On 14 December, the Popular Forces claimed responsibility for the assassination of 49-year-old Lieutenant Colonel Ahmed Zamzam, who was a key member in Gaza's Internal Security Apparatus. Zamzam was gunned down by armed men in the Maghazi refugee camp, with one of the men being arrested. The Gaza Interior Ministry-affiliated Rad'a force claimed the Zamzam had been killed by "Israeli-supported" mercenaries under direct guidance from Israel’s Shin Bet. An investigation by Asharq Al-Awsat had found that the assassination was carried out by members of Shawqi Abu Nasira's group.

In April 2026, the Free Homeland Forces raided the Maghazi refugee camp near Deir al-Balah in Gaza searching for Hamas fighters while the Israeli military provided air support.
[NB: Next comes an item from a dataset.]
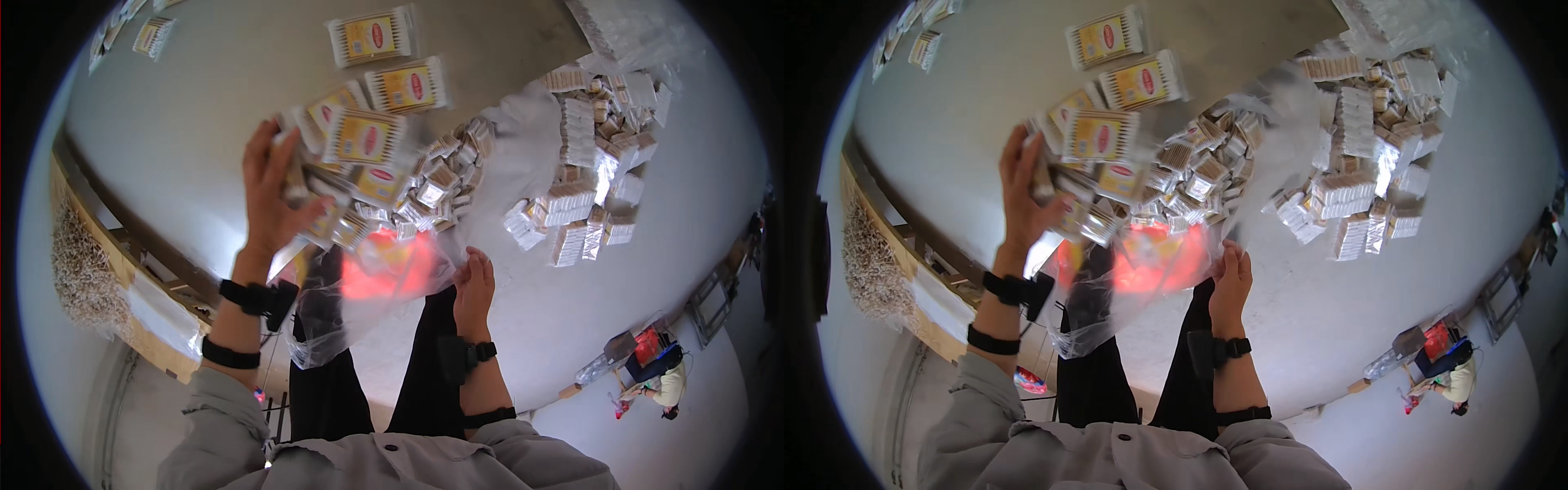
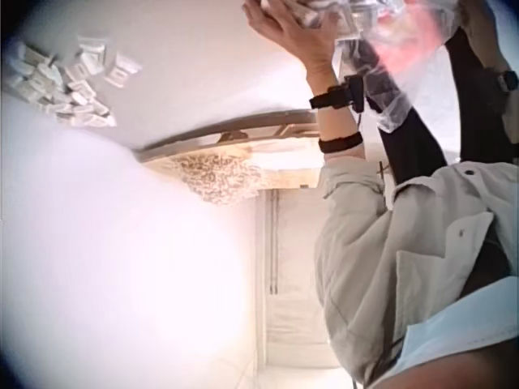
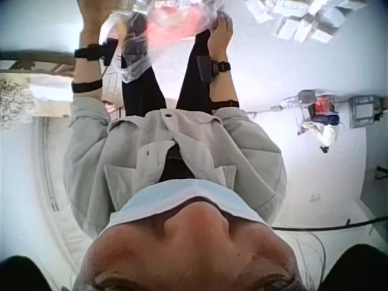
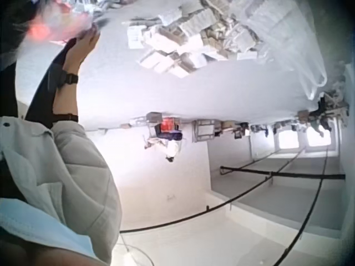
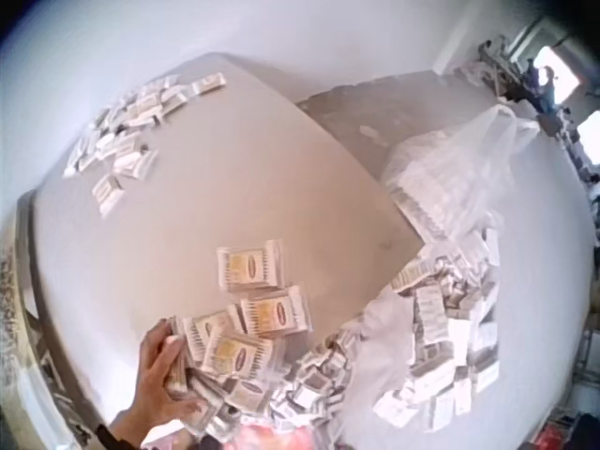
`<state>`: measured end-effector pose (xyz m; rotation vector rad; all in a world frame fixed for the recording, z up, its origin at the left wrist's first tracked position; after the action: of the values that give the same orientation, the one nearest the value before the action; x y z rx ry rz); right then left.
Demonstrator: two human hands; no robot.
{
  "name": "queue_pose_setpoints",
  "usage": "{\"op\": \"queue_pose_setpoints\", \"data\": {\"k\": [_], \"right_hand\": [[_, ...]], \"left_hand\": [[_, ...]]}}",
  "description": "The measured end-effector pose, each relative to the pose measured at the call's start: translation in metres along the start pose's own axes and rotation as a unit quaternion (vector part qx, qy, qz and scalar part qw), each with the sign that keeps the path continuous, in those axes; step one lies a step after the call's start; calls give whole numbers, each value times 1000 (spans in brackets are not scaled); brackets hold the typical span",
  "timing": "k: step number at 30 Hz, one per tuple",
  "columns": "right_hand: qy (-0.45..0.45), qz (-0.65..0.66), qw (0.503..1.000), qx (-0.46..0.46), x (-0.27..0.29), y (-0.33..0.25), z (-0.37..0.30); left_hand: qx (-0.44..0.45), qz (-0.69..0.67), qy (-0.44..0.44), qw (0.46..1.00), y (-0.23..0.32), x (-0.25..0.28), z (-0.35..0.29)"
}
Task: Manually sort and pack cotton swab packets into plastic bags.
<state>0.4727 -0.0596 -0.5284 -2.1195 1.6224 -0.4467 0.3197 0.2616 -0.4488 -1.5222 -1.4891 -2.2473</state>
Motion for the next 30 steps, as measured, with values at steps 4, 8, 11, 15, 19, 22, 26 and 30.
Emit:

The militia killed at least ten people and wounded many more.

== Hamas response ==

=== Raid on Abu Nasira's home ===
On 22 December 2025, a unit of the Gaza police known as the Sahm 103 unit or Arrow Unit, which specialises in targeting collaborators with Israel, said on its Telegram channel that it had detained Abu Nasira's wife and son.

Abu Nasira accused Hamas of having raided his house, abducted his wife and stolen money, a gas canister, and solar panels. "I don't know if this is a rule of law or of larceny", Abu Nasira said in an interview on 23 December 2025 with Jusoor News, a pan-Arab, anti-Hamas media outlet.

The Sahm unit also state that Abu Nasira's family members had 700,000 Israeli shekels ($220,000 at the time) in their possession.